Um padrão que se repete

Infelizmente, o Crime da Mala não ficou no passado. Em setembro de 2025, quase um século depois, a Praia Grande presenciou um caso assustadoramente semelhante. Crianças que brincavam em um terreno baldio encontraram o corpo de Jane de Araújo Lima, de 46 anos, dentro de uma mala trancada com cadeado. A senha estava escrita em um papel ao lado.

O autor do crime, Atílio Ferreira da Silva, companheiro de Jane havia quatro anos, tentou dobrar o corpo da vítima para caber na mala, o que provocou fraturas graves. Jane havia contado às filhas que sofria agressões e temia ser morta.

Memória e alerta

A história de Maria Mercedes Féa continua viva em Santos, não apenas pela devoção popular, mas também como um lembrete doloroso da violência contra a mulher. Essa realidade persiste quase cem anos após sua morte. O Crime da Mala, em todas as suas versões, revela um padrão cruel de feminicídio que ainda tira vidas.

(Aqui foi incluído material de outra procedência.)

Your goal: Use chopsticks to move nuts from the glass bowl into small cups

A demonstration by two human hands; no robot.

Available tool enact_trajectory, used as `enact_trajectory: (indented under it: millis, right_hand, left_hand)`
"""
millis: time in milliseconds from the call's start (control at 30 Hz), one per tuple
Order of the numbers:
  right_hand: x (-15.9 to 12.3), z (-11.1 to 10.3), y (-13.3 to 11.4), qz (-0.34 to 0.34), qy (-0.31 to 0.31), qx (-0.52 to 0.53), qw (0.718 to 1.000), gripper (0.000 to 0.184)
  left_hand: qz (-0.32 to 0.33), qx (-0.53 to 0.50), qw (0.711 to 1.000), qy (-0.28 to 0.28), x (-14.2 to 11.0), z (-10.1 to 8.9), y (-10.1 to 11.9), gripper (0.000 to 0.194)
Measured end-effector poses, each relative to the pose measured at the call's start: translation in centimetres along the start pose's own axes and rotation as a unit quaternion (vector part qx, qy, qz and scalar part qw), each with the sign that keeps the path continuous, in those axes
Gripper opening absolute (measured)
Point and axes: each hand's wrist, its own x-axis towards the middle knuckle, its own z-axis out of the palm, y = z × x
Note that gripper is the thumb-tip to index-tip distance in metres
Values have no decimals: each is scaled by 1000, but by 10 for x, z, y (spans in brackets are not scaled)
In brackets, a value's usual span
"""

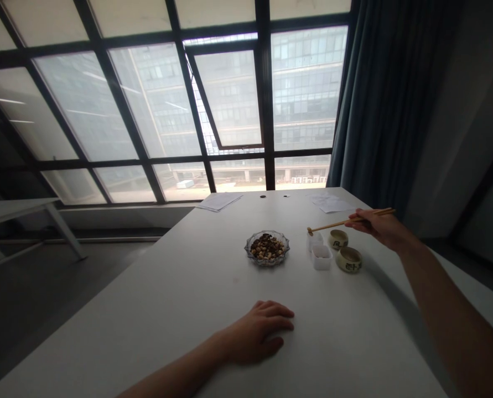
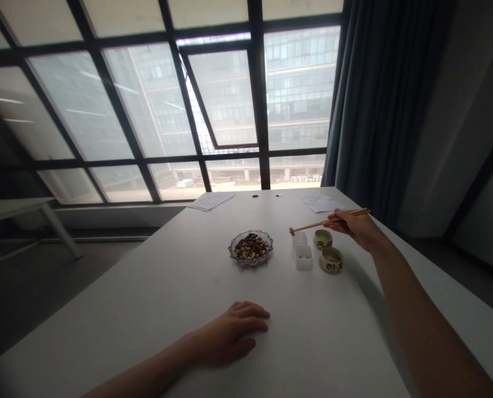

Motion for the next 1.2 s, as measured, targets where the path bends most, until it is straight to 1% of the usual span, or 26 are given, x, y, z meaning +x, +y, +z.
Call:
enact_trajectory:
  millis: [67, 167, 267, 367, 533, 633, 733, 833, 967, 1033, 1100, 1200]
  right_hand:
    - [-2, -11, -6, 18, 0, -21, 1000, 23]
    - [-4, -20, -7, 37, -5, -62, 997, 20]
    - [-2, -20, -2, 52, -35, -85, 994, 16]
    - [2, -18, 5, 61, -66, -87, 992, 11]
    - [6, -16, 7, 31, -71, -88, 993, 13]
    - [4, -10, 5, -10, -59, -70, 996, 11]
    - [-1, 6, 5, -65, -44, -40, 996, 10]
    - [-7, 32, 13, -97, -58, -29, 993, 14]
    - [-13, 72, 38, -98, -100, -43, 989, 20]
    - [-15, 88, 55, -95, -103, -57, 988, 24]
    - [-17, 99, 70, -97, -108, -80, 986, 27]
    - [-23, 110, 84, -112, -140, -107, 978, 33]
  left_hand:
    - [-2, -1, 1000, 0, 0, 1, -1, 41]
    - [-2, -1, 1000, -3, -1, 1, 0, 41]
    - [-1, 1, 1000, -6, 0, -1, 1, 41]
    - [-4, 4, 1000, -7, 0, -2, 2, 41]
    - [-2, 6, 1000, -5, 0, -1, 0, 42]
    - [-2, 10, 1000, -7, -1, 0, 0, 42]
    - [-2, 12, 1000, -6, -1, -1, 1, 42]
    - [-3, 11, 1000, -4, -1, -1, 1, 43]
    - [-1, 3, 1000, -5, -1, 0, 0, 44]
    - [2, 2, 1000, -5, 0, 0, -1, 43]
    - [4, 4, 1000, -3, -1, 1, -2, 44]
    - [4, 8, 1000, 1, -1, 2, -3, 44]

Enquanto flores e velas continuam acesas no túmulo de Maria Féa no Cemitério da Filosofia, sua história ecoa como um apelo por justiça e proteção às mulheres em situação de violência. A “santinha” de Santos, vítima de um crime bárbaro, tornou-se símbolo de resistência e esperança para quem busca força em meio ao sofrimento.